WHAT YOU NEED TO DO
Search the records below for "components"; copy each line that has it.

DATA TO USE
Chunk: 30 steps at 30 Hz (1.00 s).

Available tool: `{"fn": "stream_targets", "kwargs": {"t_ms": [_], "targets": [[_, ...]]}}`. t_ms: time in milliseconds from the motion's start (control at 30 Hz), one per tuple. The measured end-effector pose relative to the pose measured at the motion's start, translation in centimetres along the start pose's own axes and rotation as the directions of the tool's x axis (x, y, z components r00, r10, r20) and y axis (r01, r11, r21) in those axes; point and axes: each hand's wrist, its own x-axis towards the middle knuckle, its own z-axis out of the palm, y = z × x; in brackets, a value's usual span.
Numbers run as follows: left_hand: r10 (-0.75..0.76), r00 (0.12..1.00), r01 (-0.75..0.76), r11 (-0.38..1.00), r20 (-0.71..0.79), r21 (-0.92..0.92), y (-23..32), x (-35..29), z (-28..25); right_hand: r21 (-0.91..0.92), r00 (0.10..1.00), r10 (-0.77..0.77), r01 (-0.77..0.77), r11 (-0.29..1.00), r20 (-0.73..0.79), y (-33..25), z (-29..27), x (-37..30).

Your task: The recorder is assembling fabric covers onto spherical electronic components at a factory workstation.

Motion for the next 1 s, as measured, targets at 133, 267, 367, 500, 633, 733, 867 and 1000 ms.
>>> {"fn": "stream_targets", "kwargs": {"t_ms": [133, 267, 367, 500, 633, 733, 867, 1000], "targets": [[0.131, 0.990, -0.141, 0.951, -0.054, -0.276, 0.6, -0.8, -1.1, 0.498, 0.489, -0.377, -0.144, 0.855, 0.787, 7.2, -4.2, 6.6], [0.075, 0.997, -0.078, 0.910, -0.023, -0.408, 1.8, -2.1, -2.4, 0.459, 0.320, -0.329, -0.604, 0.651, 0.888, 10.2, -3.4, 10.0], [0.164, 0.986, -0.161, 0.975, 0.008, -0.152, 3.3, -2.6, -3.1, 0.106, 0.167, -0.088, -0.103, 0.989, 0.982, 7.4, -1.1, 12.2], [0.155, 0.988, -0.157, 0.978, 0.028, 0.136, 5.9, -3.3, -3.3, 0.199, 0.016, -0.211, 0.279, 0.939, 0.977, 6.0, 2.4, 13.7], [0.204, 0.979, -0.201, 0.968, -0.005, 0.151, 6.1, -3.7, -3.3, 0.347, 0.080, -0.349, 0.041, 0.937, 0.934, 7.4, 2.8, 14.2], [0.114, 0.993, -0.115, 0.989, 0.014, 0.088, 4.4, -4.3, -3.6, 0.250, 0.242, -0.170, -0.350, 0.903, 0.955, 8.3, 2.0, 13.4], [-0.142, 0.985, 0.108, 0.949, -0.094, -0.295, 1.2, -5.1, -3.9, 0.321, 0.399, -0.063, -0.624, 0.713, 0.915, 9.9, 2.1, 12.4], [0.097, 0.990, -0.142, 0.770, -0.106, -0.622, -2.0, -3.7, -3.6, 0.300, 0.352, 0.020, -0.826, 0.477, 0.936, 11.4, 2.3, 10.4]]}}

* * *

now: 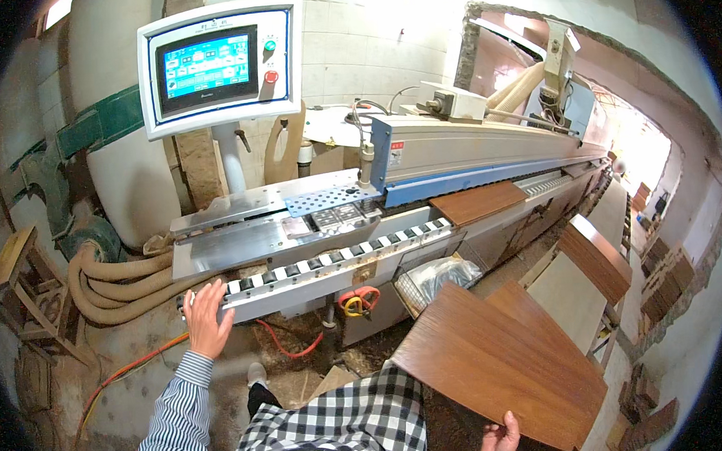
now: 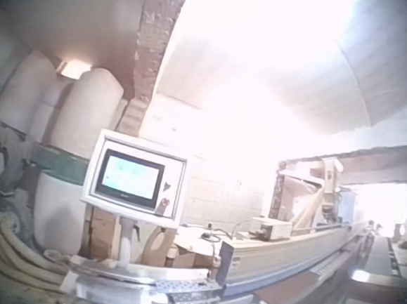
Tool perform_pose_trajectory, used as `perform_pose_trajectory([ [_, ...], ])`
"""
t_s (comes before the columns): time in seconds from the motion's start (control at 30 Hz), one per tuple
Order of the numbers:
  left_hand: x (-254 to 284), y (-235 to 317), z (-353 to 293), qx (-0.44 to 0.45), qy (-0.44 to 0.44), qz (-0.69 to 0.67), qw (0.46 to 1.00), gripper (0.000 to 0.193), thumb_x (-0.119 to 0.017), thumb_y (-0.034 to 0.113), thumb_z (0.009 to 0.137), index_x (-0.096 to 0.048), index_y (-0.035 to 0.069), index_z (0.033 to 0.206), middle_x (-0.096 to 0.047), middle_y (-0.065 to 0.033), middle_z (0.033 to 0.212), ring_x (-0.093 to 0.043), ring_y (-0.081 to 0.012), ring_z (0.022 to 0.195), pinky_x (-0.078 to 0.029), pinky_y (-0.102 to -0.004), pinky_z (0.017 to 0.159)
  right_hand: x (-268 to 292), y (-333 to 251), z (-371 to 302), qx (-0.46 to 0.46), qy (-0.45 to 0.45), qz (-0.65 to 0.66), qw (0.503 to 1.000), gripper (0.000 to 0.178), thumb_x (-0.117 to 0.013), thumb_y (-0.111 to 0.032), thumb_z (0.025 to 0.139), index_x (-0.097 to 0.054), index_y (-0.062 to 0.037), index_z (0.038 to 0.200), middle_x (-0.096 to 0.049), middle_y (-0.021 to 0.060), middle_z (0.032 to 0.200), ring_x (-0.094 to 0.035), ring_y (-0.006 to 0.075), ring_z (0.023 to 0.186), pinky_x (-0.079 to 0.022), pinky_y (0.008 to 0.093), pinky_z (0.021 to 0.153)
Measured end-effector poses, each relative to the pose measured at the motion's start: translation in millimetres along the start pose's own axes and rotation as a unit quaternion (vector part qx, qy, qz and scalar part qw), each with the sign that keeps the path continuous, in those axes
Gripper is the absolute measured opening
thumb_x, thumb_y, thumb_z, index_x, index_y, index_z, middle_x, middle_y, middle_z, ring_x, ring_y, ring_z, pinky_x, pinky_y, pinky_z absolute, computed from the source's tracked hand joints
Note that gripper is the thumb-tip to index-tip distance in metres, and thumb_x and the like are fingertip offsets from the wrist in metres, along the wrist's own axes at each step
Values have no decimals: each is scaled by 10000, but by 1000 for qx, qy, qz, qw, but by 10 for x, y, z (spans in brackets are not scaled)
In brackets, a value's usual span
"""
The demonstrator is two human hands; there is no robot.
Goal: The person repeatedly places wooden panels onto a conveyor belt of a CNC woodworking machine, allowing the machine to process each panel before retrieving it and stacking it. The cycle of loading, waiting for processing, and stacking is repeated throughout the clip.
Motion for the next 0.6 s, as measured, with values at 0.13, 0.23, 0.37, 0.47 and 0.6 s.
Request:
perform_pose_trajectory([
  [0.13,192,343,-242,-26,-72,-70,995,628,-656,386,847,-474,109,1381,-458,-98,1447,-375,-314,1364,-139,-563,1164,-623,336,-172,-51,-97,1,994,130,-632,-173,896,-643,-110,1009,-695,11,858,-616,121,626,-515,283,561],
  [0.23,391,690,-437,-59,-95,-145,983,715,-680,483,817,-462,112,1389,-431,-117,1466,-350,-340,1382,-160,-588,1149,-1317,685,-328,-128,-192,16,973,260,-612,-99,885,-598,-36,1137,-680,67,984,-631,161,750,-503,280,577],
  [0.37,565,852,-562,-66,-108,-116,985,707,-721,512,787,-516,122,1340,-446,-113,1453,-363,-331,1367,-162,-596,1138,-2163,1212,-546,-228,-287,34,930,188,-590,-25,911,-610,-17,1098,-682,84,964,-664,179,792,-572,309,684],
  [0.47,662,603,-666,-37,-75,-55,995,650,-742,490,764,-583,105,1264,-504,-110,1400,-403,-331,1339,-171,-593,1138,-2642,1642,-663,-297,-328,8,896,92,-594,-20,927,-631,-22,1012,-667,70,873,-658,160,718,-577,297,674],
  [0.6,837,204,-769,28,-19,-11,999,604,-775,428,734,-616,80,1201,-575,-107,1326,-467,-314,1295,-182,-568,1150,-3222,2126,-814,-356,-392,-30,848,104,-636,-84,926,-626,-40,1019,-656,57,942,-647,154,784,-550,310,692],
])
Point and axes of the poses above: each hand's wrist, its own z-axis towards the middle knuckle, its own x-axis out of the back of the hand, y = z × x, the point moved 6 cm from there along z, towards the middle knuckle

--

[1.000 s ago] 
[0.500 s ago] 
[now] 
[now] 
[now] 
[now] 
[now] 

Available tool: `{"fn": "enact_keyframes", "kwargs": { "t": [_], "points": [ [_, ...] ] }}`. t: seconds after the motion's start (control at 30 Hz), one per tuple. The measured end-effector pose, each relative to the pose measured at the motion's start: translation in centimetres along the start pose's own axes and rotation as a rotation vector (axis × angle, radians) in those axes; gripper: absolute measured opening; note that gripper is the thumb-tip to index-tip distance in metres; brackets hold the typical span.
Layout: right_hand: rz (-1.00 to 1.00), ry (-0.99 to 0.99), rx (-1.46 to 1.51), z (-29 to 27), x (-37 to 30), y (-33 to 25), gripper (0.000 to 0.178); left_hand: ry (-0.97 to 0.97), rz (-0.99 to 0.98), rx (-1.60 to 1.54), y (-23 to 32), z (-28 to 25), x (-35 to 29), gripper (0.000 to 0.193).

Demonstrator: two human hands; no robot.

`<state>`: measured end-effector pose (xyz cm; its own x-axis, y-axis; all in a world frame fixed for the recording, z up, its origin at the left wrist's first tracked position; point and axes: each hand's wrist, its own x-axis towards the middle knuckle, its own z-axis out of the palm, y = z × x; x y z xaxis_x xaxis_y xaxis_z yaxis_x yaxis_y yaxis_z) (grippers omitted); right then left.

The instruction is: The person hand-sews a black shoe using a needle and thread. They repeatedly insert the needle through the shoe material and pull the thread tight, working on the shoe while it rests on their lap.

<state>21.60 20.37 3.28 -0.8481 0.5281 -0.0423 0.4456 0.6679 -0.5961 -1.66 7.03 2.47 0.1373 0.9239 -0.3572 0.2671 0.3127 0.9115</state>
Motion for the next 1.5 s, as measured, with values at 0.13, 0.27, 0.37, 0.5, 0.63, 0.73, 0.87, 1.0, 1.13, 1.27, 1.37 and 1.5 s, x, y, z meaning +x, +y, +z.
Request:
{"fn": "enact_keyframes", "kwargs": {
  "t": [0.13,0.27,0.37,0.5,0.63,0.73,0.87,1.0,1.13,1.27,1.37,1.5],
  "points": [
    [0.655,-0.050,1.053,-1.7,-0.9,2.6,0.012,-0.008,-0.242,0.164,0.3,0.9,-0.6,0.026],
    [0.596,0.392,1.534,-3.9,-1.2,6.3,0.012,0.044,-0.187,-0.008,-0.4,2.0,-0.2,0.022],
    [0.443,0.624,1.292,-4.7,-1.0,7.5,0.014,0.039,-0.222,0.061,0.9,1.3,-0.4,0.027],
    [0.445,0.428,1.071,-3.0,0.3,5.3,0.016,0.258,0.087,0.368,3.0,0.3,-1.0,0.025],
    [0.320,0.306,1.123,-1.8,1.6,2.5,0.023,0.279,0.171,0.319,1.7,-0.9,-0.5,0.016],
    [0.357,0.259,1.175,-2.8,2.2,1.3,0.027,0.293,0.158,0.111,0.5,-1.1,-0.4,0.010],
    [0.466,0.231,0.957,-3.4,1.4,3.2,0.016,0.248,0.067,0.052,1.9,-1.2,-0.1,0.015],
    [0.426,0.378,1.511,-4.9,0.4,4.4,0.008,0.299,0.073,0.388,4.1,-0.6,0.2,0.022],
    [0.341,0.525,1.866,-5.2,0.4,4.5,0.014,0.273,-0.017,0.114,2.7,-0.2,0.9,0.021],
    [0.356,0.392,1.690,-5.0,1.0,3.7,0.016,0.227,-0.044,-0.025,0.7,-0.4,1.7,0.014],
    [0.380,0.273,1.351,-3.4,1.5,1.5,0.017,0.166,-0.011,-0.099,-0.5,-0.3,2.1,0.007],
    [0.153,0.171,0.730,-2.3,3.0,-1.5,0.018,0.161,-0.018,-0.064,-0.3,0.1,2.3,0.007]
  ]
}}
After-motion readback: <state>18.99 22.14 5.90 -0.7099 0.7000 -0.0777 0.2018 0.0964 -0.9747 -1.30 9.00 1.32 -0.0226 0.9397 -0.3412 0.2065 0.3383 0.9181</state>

YOUR RESPONSE
Available tool: `{"fn": "stream_targets", "kwargs": {"t_ms": [_], "targets": [[_, ...]]}}`. t_ms: time in milliseconds from the motion's start (control at 30 Hz), one per tuple. The measured end-effector pose relative to the pose measured at the motion's start, translation in centimetres along the start pose's own axes and rotation as the directions of the tool's x axis (x, y, z components r00, r10, r20) and y axis (r01, r11, r21) in those axes; point and axes: each hand's wrist, its own x-axis towards the middle knuckle, its own z-axis out of the palm, y = z × x; in brackets, a value's usual span.
Your task: The recorder is assembling fabric covers onto spherical electronic components at a factory workstation.

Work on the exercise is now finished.